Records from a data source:
= Beginning of Section =

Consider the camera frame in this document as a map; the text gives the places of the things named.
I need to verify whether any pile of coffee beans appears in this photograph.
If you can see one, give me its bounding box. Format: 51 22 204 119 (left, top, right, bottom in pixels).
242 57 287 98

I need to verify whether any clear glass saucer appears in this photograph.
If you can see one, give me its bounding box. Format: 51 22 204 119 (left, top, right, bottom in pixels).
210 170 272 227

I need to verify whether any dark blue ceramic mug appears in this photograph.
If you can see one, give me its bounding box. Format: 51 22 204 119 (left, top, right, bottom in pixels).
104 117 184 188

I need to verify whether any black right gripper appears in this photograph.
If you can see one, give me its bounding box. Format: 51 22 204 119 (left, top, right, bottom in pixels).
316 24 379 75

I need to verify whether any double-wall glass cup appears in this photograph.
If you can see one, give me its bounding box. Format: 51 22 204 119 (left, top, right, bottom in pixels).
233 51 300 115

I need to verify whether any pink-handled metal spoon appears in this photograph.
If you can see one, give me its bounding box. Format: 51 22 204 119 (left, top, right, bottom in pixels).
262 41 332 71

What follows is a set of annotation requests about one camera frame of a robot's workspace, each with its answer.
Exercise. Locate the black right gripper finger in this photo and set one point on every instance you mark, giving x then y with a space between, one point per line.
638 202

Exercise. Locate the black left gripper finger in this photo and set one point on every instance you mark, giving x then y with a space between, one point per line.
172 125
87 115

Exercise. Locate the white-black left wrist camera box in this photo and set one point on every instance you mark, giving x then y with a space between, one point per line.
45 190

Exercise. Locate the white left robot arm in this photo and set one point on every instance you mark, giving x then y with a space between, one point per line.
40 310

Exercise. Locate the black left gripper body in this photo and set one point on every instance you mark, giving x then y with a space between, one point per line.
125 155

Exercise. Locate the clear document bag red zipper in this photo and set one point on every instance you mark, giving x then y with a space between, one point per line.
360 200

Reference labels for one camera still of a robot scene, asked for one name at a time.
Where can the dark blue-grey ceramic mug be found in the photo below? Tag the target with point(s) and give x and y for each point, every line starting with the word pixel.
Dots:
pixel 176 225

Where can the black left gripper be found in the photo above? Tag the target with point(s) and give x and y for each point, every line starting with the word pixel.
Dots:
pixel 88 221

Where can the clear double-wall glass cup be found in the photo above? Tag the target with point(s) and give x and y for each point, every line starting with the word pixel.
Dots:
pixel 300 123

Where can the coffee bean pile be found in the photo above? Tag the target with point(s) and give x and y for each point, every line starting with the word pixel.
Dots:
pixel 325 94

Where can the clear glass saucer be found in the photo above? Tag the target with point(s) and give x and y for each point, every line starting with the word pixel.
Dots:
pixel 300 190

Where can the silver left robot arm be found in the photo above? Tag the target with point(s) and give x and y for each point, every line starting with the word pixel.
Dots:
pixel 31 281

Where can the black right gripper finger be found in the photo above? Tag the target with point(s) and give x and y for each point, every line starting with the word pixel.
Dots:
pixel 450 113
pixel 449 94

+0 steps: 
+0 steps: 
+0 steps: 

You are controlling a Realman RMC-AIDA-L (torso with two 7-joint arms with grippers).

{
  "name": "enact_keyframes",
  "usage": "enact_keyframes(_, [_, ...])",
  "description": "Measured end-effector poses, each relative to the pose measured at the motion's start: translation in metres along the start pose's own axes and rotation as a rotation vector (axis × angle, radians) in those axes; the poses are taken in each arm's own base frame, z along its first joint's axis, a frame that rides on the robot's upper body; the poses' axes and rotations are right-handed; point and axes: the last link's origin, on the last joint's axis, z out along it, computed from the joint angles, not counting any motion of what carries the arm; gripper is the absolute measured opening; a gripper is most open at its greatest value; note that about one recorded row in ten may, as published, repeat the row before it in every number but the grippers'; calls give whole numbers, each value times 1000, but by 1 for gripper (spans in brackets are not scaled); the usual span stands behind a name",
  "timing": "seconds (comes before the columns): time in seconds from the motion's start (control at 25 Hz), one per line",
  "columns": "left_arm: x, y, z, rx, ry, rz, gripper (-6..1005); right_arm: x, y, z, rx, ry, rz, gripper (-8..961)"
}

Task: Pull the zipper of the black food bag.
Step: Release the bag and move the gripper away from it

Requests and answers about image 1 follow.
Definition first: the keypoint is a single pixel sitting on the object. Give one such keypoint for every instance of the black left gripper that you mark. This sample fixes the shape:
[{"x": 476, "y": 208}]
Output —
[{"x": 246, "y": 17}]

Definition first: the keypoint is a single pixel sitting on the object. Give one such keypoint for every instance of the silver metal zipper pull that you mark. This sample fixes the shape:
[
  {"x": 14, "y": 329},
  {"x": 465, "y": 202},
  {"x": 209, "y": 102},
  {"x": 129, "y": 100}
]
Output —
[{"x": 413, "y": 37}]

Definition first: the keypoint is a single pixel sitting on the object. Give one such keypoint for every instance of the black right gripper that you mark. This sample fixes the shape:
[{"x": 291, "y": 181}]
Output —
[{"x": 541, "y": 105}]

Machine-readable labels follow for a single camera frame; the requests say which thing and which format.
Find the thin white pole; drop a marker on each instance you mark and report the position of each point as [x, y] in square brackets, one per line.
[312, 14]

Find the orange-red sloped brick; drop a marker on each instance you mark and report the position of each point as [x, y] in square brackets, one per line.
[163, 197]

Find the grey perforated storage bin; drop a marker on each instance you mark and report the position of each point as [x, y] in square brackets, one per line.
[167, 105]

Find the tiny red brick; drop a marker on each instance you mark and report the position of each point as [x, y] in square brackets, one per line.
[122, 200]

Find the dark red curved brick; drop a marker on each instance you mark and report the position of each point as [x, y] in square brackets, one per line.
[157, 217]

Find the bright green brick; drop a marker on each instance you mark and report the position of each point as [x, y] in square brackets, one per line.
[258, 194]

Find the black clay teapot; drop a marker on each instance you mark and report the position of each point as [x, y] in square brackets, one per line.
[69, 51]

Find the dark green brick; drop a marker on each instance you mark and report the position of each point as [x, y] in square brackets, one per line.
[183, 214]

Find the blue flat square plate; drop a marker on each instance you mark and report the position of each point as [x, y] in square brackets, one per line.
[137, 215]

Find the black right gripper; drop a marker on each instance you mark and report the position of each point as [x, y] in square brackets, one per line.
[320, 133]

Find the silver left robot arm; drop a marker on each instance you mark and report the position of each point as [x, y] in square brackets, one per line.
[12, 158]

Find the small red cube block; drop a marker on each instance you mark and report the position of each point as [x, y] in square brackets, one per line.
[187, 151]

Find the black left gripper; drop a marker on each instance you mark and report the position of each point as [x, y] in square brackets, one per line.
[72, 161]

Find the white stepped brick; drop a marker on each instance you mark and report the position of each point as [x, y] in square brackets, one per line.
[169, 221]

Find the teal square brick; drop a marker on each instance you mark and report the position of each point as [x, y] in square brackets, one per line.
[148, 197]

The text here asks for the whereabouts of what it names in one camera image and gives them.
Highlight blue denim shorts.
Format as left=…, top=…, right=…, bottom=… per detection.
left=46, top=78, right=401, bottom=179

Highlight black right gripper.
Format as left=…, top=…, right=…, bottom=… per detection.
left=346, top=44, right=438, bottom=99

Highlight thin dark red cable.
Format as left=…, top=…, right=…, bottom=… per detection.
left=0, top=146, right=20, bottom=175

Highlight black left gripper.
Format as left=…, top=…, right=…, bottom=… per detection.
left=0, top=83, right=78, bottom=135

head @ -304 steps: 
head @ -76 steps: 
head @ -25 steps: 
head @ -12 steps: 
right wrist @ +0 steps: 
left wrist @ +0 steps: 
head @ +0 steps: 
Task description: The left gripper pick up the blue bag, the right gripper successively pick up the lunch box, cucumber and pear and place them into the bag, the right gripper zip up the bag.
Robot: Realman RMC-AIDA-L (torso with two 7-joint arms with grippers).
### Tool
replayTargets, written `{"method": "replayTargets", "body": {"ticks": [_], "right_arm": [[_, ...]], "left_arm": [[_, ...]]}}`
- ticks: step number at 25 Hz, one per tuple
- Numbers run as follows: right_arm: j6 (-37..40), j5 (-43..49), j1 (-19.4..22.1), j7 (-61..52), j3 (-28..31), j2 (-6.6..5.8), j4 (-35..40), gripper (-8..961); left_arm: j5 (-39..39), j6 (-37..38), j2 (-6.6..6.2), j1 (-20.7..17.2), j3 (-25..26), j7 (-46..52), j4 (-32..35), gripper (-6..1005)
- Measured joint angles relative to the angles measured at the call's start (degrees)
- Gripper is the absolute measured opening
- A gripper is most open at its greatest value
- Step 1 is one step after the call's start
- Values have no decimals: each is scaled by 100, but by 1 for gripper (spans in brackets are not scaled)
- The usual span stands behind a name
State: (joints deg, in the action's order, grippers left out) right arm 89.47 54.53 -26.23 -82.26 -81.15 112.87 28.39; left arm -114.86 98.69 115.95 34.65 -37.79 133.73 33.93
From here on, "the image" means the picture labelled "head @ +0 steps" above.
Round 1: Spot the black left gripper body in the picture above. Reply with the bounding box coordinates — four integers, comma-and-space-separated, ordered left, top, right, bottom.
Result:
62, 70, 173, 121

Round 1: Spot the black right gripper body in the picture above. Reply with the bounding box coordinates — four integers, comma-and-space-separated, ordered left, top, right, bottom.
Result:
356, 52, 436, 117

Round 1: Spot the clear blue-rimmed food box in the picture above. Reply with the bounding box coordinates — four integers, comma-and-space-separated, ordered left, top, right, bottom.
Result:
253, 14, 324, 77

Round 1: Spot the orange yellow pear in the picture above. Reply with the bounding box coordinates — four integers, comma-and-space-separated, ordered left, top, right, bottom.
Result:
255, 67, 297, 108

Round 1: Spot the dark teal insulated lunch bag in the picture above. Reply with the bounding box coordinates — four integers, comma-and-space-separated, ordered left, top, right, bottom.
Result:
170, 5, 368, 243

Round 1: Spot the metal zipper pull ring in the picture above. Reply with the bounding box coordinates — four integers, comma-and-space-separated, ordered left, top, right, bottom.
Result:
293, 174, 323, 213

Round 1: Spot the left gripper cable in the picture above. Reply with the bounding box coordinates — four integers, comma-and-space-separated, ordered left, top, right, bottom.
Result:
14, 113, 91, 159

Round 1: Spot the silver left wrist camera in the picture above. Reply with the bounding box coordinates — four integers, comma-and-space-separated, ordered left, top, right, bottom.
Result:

= End of Section =

◆ TASK PROMPT:
A word-for-word copy of the entries, from the first line through the line containing "I need to verify whether any dark", is the whole answer.

◆ OUTPUT OF THE TASK:
Consider the camera frame in this document as a map; the text gives the places of the things named.
I need to verify whether any pile of coffee beans appears in this photograph.
If you can see one, give me its bounding box. Format: 51 22 204 119 (left, top, right, bottom in pixels).
242 57 287 98

I need to verify whether any clear glass saucer appears in this photograph.
If you can see one, give me its bounding box. Format: 51 22 204 119 (left, top, right, bottom in pixels).
210 170 272 227

I need to verify whether any dark blue ceramic mug appears in this photograph.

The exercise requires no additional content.